The combination of Snowflake and Ascend has resulted in an integrated, high-performance platform for automating data processing workflows, regardless of scale or complexity. When you use native Snowpark within the full Ascend automation context, the resulting transformations are seamlessly orchestrated by Ascend, which assures that your Snowflake-based data pipelines benefit from ingestion and validation, guaranteed sequencing and lineage, deep job monitoring, and powerful pause/resume functions that save headaches, time, and money.
 
  • Elimination of Non-Value Activities: Both Snowflake and Ascend are designed with a similar philosophy of eliminating non-value activities, enabling users to focus on their core business logic and making their data more usable. Tasks like managing DDLs, creating tables, breaking changes in data types, and unnecessary performance tuning, which don’t add value to the organization, are automatically handled by Ascend.
 
  • Seamless Data Management: Ascend complements Snowflake by offering seamless data management and a smooth transition between SQL and other languages like Python. This is crucial for organizations that use both SQL and Python for data processing and analysis.
 
  • Performance Boost: Snowpark allows processing directly within Snowflake, which significantly reduces data movement and improves performance. When a data operation that was previously handled by Spark is converted to Snowpark, the execution speed can increase dramatically, as seen in the mentioned case study.
 
  • Automated Data Partitioning: Ascend enhances Snowflake’s capabilities with its unique handling of data partitions. This becomes particularly crucial for managing very large data sets, enabling efficient data processing.
 
  • Flexibility: Ascend provides flexibility in the use of Snowpark. If a specific operation cannot be performed using Snowpark, it can be handled using PySpark in Ascend. This ensures that users can always use the most suitable tool for the task at hand.
 
  • Future-Proofing: Ascend’s commitment to accommodate future Snowflake features, such as GPU support and hosting of Streamlit-built applications, ensures a consistent, innovative, and integrated environment for users. This paves the way for new interactions and capabilities.
 
  • Data Governance: With Ascend, users can track various metrics such as byte consumption and record counts, as well as build lineage through the entire process, including Python and SQL. This enhances data governance and aids in decision-making.
The configuration panel of a Snowpark for Python Transform in the Ascend UI
The configuration panel of a Snowpark for Python Transform in the Ascend UI.

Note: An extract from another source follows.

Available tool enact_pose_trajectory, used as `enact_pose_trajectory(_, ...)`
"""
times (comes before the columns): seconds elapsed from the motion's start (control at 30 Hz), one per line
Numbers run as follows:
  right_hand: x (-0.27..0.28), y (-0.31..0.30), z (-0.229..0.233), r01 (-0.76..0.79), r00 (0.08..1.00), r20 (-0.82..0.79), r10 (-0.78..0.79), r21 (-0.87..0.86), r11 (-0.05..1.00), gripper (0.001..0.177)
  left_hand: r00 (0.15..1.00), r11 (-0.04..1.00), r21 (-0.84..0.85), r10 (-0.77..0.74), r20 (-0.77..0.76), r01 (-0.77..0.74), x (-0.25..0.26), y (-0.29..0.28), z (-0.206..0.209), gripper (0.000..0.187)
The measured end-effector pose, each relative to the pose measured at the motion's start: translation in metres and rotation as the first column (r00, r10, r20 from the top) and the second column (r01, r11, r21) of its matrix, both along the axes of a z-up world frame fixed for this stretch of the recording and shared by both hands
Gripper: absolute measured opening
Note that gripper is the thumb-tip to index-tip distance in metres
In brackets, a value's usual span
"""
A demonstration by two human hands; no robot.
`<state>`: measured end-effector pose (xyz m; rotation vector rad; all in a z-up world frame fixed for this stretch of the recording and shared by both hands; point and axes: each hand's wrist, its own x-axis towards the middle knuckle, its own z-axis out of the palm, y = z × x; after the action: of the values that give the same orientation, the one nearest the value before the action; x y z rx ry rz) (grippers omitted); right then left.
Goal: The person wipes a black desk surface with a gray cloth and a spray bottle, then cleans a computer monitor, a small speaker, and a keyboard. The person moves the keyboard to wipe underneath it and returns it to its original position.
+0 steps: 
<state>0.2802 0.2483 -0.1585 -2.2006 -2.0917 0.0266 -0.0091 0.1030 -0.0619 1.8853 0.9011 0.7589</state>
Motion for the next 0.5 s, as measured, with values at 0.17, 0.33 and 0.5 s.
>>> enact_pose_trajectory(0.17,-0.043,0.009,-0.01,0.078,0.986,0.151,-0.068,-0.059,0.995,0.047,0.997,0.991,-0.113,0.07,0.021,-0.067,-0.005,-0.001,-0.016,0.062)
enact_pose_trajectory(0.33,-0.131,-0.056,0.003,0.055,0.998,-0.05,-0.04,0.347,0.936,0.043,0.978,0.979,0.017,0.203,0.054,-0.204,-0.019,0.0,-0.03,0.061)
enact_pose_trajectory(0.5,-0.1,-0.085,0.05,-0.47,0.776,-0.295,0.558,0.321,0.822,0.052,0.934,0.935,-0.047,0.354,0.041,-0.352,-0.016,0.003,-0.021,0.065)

How to Use Snowflake Snowpark

In this video, Jon Osborn, Field CTO at Ascend, and Josh Weyburne, Sales Engineering Manager at Snowflake show how to use Snowpark and its benefits when building data pipelines.
 

Embracing Snowflake Snowpark

The tools and platforms we employ become quintessential in defining the efficiency, scalability, and success of our data projects. Snowflake Snowpark, with its pioneering approach, stands as a beacon of innovation in this realm. By integrating robust programming languages directly within Snowflake and synergizing with platforms like Ascend, Snowpark has emerged as more than just a tool — it represents a transformative shift in how we perceive and manage data.
 
If your goal is to harness the power of your data, Snowflake Snowpark offers an optimized, integrated, and future-ready solution. As businesses continue to evolve, so should our tools, and Snowpark is undoubtedly poised to lead this next wave of data innovation.